Метаморфозы Овидия случаются во имя сохранения гармонии, исцеляя мир от чрезмерности и разрыва. Команда Серебренникова поворачивает мифы другой стороной, концентрируясь на моменте преодоления человечности. Максимализм страстей – самостоятельная ценность в мире, узнавшем вкус безграничных возможностей. Здесь главная метаморфоза – это переход полноты свободы в физиологический страх, бессмертной силы желания – в отвратительный акт насыщения. Об этом беззвучная, на долгие минуты, сцена перемены полов – когда мужчина и женщина полностью и не красуясь раздеваются и обмениваются одеждой. Об этом приправленная вокалом, как рана солью, сцена казни Марсия – я видела молодую пару, выбежавшую из зала до того, как додекламировали медицинское описание происходящего и вымазали ведро с красной краской. Об этом дико притягательный монолог Прокны, бескомпромиссной в любви к сестре и в мести за нее. Из высокого света античной классики спектакль скатывается в животную немоту, актеры то и дело срываются в погоню или дворовую драку, давая выход энергии, которой не хватает слов.
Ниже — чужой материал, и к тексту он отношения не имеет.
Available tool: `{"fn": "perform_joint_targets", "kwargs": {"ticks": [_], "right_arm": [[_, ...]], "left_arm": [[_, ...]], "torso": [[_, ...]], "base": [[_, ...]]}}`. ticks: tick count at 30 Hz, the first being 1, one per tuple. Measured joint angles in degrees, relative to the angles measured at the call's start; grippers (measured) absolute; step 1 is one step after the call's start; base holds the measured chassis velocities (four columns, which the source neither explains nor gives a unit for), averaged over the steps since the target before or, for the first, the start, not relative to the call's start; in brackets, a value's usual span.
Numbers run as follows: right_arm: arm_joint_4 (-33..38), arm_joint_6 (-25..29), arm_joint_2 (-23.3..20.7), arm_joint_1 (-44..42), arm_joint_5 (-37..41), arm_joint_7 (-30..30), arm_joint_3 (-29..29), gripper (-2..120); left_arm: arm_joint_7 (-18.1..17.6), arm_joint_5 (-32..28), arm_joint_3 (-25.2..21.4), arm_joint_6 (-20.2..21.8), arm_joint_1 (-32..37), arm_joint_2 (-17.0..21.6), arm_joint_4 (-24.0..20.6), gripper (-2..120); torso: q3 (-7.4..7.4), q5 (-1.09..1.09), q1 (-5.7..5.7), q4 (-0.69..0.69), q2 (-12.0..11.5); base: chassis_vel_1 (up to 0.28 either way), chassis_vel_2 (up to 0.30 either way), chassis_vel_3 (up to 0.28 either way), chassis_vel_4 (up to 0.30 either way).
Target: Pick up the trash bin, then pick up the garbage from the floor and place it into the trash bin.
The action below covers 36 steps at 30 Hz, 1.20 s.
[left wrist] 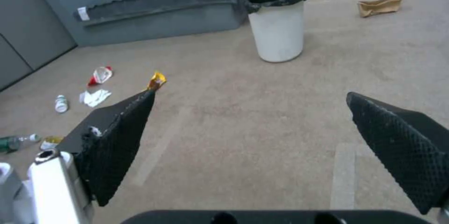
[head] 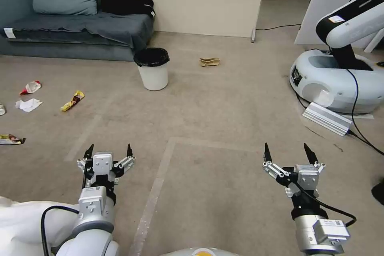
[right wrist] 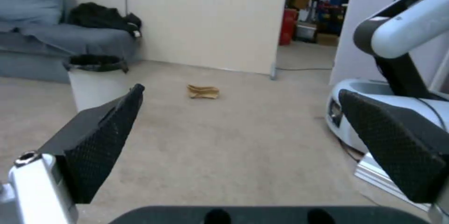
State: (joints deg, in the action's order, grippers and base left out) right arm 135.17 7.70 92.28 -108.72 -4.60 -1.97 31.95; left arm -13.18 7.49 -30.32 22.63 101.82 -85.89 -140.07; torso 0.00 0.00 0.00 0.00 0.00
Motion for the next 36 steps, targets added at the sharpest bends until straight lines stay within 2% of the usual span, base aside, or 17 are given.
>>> {"fn": "perform_joint_targets", "kwargs": {"ticks": [23,36], "right_arm": [[-0.47,0.5,-0.12,0.23,-0.19,-1.8,0.33,100],[-0.73,0.64,-0.13,0.26,-0.37,-2.48,0.33,100]], "left_arm": [[0.32,0.53,0.01,-1.08,0.31,0.09,0.38,100],[0.32,0.66,0.04,-1.01,0.56,0.11,0.25,100]], "torso": [[0.0,0.0,0.0,0.0,0.0],[0.01,0.01,0.0,-0.01,0.0]], "base": [[-0.003,0.002,0.002,-0.001],[-0.15,0.152,0.16,-0.162]]}}
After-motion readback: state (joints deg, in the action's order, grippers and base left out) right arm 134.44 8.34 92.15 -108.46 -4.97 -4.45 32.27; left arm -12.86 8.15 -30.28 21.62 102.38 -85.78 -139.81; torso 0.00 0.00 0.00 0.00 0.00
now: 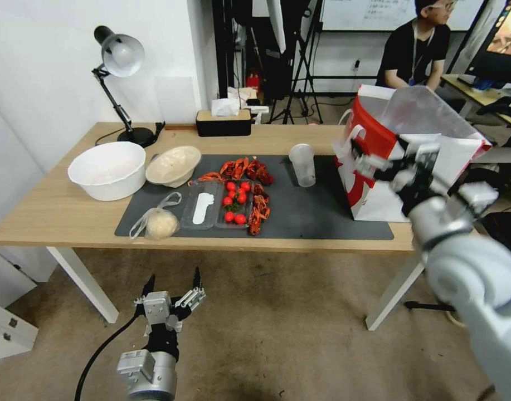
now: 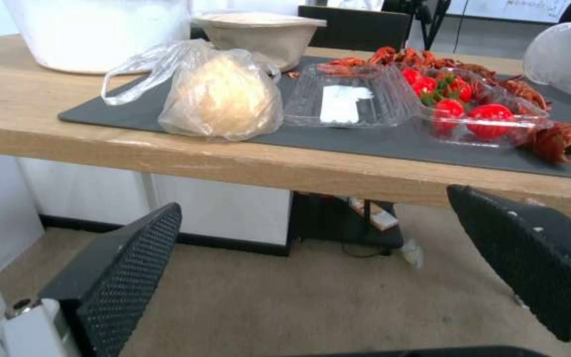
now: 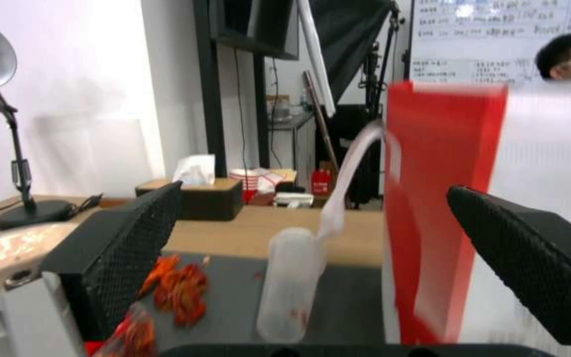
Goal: Pick up the trash from the table and place it into the takeout bag.
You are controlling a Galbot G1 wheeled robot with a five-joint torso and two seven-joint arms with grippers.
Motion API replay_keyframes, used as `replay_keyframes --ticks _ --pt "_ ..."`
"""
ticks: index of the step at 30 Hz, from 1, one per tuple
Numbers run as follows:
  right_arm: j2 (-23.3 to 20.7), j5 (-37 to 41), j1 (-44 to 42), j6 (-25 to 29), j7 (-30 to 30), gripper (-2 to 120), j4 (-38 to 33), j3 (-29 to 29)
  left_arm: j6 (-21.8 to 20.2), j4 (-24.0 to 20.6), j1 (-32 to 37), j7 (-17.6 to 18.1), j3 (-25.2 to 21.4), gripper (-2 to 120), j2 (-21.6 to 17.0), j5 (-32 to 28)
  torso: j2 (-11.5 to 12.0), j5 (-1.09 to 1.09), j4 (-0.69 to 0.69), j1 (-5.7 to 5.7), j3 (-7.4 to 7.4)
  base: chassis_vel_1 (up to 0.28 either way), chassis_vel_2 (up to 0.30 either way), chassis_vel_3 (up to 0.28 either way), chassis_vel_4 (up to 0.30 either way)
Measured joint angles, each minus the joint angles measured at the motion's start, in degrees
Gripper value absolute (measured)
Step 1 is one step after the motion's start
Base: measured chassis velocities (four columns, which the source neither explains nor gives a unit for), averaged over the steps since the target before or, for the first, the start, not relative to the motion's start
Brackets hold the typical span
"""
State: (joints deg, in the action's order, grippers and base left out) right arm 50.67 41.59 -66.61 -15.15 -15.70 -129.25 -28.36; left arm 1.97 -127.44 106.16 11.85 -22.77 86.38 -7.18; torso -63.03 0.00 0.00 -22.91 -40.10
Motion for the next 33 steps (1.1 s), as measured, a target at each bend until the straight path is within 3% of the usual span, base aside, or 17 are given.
replay_keyframes --ticks 5,9,12,13,15,17,19,24,33 --pt "1.74 -2.42 -4.75 2.15 0.65 100 -1.05 -0.05 0.05 0.00 0.04 0.01 0.05 100 -0.03 -0.02 0.00 -0.01 0.00 0.00 0.00 0.000 0.000 0.000 0.000" --pt "4.71 -7.27 -10.92 6.91 1.85 100 -0.94 0.43 0.21 0.00 0.00 0.02 0.09 100 -0.08 -0.03 0.00 0.01 0.01 0.00 0.00 0.000 0.000 0.000 0.000" --pt "7.72 -12.38 -16.34 13.67 3.49 100 0.48 1.09 0.44 -0.12 0.16 0.00 0.07 100 -0.32 -0.16 0.00 -0.01 0.02 0.00 0.00 0.000 0.000 0.000 0.000" --pt "7.72 -12.38 -16.34 13.67 3.49 100 0.48 1.09 0.44 -0.12 0.16 0.00 0.07 100 -0.32 -0.16 0.00 -0.01 0.02 0.00 0.00 0.000 0.000 0.000 0.000" --pt "10.67 -16.93 -21.58 20.42 5.04 100 2.60 1.77 0.58 -0.23 0.35 -0.03 0.03 100 -0.55 -0.30 0.00 -0.01 0.00 0.00 0.00 0.000 0.000 0.000 0.000" --pt "11.06 -17.62 -22.31 21.45 5.23 100 3.00 1.91 0.63 -0.26 0.38 -0.02 0.02 100 -0.58 -0.32 0.00 -0.02 0.00 0.01 0.00 0.000 0.000 0.000 0.000" --pt "13.52 -21.22 -26.66 28.02 6.46 100 5.70 2.86 0.73 -0.51 0.51 -0.07 0.03 100 -0.79 -0.41 0.00 0.00 0.00 0.00 0.00 0.000 0.000 0.000 0.000" --pt "15.88 -23.19 -30.55 34.55 7.98 100 8.75 3.67 0.73 -0.84 0.59 -0.27 0.07 100 -1.11 -0.43 0.00 0.00 0.00 0.00 -0.01 0.000 0.000 0.000 0.000" --pt "18.72 -24.93 -33.57 39.14 8.99 100 12.30 5.11 0.73 -0.88 0.61 -0.54 0.33 100 -1.47 -0.43 0.00 0.00 0.01 0.00 -0.01 0.000 0.000 0.000 0.000"
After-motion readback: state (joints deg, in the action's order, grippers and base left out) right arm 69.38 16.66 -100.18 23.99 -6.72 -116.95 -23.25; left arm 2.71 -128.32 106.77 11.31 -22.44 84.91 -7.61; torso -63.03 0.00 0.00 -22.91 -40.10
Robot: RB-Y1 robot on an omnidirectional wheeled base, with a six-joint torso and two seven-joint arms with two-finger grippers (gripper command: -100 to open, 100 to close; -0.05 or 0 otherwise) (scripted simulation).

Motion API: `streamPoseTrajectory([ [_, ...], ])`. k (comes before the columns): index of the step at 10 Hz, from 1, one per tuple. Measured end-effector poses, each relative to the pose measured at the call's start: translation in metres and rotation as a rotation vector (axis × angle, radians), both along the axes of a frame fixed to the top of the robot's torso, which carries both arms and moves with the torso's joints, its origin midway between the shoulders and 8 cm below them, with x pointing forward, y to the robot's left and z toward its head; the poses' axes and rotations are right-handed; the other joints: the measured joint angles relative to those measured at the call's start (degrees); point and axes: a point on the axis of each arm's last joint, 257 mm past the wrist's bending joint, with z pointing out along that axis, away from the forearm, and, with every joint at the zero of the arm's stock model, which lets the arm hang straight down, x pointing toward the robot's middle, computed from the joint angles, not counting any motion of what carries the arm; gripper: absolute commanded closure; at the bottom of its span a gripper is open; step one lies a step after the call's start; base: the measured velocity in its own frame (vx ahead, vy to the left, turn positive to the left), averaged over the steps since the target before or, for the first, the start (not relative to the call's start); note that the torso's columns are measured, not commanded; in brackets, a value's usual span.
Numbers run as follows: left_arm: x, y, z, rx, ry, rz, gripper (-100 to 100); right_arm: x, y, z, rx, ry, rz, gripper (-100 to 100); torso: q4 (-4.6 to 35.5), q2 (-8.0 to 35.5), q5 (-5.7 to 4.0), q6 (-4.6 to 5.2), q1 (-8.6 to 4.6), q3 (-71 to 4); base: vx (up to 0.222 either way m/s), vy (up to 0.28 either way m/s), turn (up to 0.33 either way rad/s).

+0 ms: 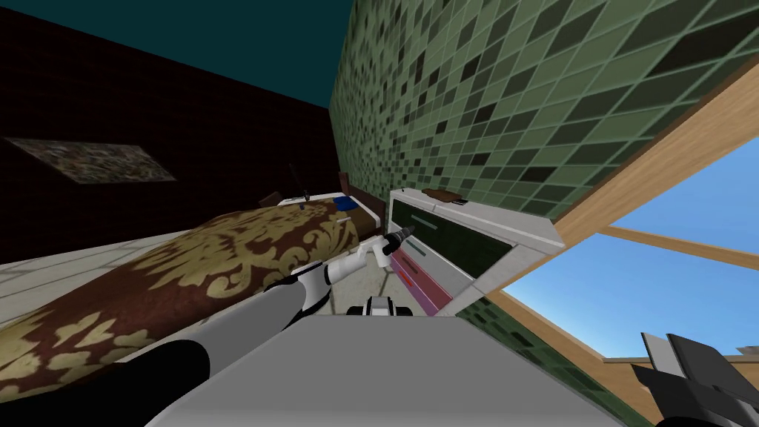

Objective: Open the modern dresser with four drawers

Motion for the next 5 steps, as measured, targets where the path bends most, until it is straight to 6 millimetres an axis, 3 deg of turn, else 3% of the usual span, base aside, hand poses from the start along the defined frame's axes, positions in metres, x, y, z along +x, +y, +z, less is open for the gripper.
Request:
streamPoseTrajectory([
  [5, 0.044, 0.027, 0.009, -0.016, -0.017, 0.102, -100, 0.0, 0.0, 0.0, 0.0, 0.0, 0.0, 0, 0.01, 0.03, -0.01, 0.01, -0.04, 0.02, -0.001, 0.031, -0.174],
])
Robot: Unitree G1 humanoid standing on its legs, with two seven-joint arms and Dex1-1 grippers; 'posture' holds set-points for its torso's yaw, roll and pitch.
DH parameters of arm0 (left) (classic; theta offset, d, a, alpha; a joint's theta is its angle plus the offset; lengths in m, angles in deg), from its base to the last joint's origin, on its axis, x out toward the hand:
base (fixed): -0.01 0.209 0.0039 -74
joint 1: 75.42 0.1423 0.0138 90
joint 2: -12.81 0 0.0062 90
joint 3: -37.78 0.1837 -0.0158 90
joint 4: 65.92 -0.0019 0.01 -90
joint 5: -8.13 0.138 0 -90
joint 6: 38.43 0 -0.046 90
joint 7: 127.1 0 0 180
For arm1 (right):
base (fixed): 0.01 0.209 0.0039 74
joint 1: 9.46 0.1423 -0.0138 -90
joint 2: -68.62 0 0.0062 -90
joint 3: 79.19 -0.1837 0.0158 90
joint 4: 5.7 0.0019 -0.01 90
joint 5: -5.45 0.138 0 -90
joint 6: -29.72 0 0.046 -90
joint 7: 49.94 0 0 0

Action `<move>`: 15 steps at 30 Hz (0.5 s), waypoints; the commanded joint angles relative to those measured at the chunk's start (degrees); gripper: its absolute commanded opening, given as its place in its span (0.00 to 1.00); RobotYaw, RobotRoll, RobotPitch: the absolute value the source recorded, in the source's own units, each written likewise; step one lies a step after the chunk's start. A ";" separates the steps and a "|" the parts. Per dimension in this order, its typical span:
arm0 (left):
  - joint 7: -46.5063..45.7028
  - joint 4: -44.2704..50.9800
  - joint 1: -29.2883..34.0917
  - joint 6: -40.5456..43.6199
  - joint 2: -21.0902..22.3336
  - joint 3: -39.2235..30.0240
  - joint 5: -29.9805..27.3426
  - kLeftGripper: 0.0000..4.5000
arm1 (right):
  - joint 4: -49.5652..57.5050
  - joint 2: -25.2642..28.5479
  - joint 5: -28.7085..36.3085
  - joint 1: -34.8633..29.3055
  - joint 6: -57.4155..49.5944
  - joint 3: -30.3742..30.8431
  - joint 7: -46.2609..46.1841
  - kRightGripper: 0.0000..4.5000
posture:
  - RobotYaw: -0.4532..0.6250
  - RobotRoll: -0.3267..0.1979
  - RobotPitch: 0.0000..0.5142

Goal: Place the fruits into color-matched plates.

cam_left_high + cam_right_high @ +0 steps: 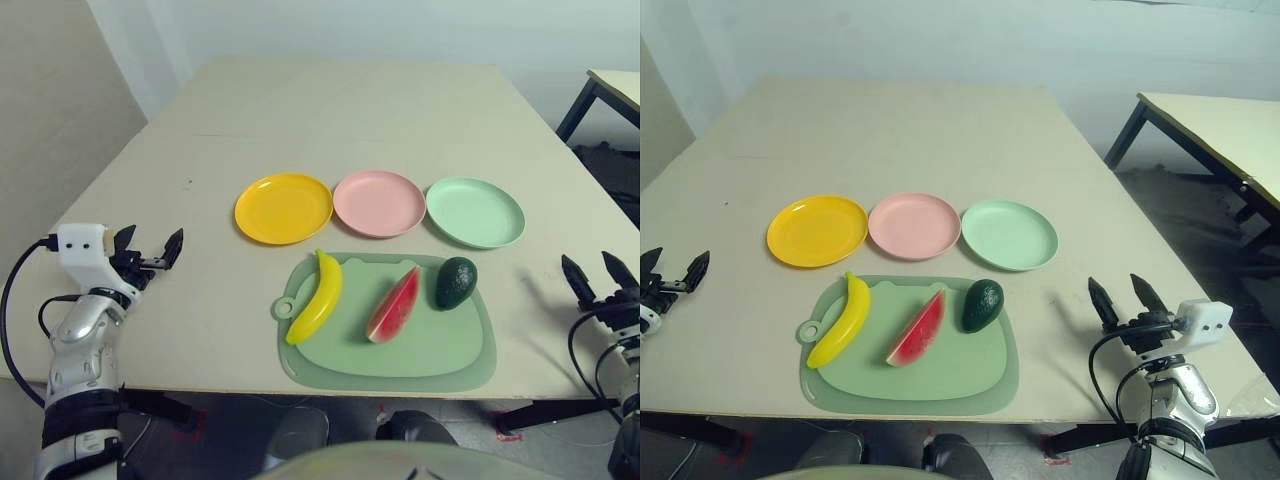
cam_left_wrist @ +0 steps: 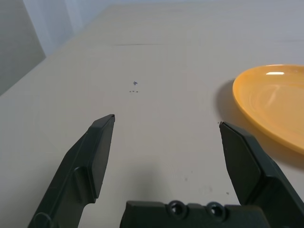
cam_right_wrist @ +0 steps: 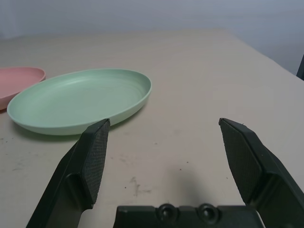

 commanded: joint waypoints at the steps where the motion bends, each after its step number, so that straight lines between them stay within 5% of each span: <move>1: 0.39 -1.20 -0.25 0.03 0.21 1.02 0.80 1.00 | -1.31 0.19 0.06 -0.08 0.32 -0.50 -0.01 1.00 | 0.57 0.62 0.00; 15: -0.55 3.07 2.83 0.62 -2.17 1.30 0.12 1.00 | -4.34 4.07 -0.48 0.37 -1.16 -0.94 1.29 1.00 | 0.57 0.62 0.00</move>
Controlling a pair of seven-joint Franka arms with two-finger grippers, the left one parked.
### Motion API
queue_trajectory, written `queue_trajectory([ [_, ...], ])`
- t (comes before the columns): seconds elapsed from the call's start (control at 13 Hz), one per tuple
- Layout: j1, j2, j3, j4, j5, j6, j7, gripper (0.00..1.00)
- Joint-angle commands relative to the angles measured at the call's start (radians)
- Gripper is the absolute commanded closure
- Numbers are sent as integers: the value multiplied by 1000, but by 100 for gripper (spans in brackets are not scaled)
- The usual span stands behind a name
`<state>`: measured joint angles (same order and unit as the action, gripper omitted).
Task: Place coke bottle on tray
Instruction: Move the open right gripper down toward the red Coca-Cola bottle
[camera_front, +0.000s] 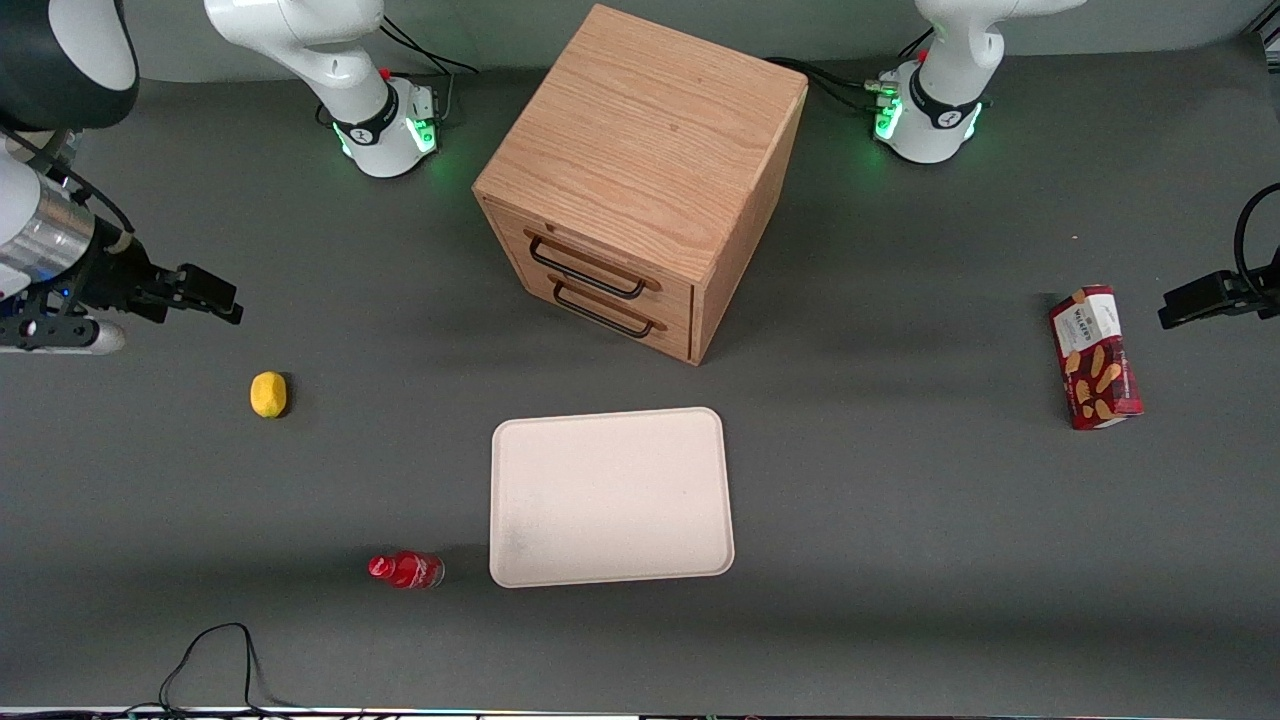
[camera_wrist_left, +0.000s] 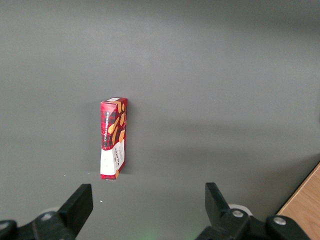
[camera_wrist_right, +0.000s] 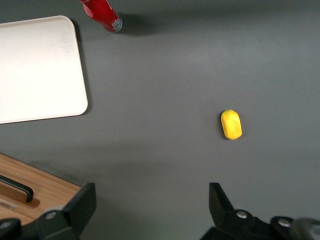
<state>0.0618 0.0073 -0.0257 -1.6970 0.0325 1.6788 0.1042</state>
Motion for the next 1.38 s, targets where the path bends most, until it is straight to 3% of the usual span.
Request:
queue_trajectory([
  [0.0, 9, 11, 0, 43, -14, -28, 23, 0],
  [0.31, 26, 84, 16, 161, -19, -28, 9, 0],
  [0.54, 29, 332, 67, 411, -17, -47, 18, 0],
  [0.85, 67, 682, 73, 747, -35, -18, 37, 0],
  [1.0, 85, 761, 73, 754, -95, 114, 55, 0],
  [1.31, 85, 893, 73, 760, -100, 268, 54, 1],
])
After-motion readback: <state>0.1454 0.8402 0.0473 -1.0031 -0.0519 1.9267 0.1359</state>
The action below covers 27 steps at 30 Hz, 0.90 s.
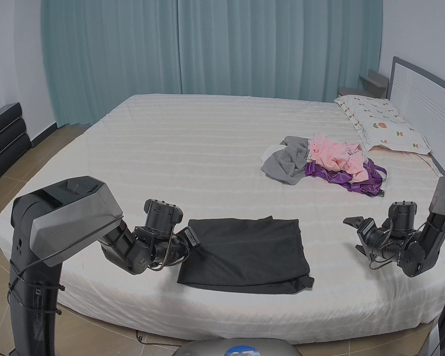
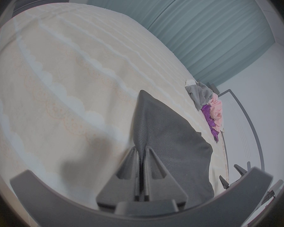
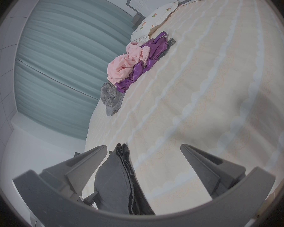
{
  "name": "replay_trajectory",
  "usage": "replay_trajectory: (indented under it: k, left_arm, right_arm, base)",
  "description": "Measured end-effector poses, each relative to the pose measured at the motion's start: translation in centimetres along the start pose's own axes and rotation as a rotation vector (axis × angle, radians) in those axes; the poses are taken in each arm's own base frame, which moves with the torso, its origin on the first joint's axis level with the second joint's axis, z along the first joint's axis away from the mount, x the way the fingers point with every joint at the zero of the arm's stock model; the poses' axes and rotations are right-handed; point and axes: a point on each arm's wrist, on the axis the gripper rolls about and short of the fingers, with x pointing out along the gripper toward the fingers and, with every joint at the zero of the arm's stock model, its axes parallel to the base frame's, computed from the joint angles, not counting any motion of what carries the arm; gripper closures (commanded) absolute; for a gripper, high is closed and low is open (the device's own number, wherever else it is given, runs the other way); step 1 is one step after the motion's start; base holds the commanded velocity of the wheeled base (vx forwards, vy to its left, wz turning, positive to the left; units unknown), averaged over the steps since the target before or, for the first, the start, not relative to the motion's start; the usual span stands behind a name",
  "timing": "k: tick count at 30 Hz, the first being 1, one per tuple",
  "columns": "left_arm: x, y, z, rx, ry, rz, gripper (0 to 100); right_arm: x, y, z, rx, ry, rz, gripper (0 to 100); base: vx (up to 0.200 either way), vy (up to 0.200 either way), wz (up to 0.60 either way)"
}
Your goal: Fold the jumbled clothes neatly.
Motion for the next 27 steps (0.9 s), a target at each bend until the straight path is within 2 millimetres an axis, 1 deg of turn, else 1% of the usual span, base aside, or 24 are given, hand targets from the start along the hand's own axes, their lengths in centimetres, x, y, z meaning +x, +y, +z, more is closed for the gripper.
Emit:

Не вполне совершенные боги над миром не вполне человечных людей – спектакль тянет вниз, он тяжелеет, как песок, напитанный морем, и наконец его заливает потоп. Вот последний символ, довершающий актуальный образ детства: куда ни глянь, ожидают конца. О катастрофе болтают школьники Сенчина, читают в выброшенных газетах братья Веркина, скроллят профетические странички продвинутые детки Аи эН, смыть пыльное время мечтает героиня пьесы Денисовой, и даже по виду мало включенный во внешний мир герой пьесы Стрижак замечает: «Все равно будет конец света, так я лучше повеселюсь». Не секрет, что модные ожидания революции того же корня: затянувшееся детство цивилизации слишком многим хочется прервать. Не исправить, не навести справедливость, нет – полностью обнулить. Дети открытого мира сами лепят ему айсберг, и художникам остается только делать ставки, как это будет: смута, взрыв или зима близко.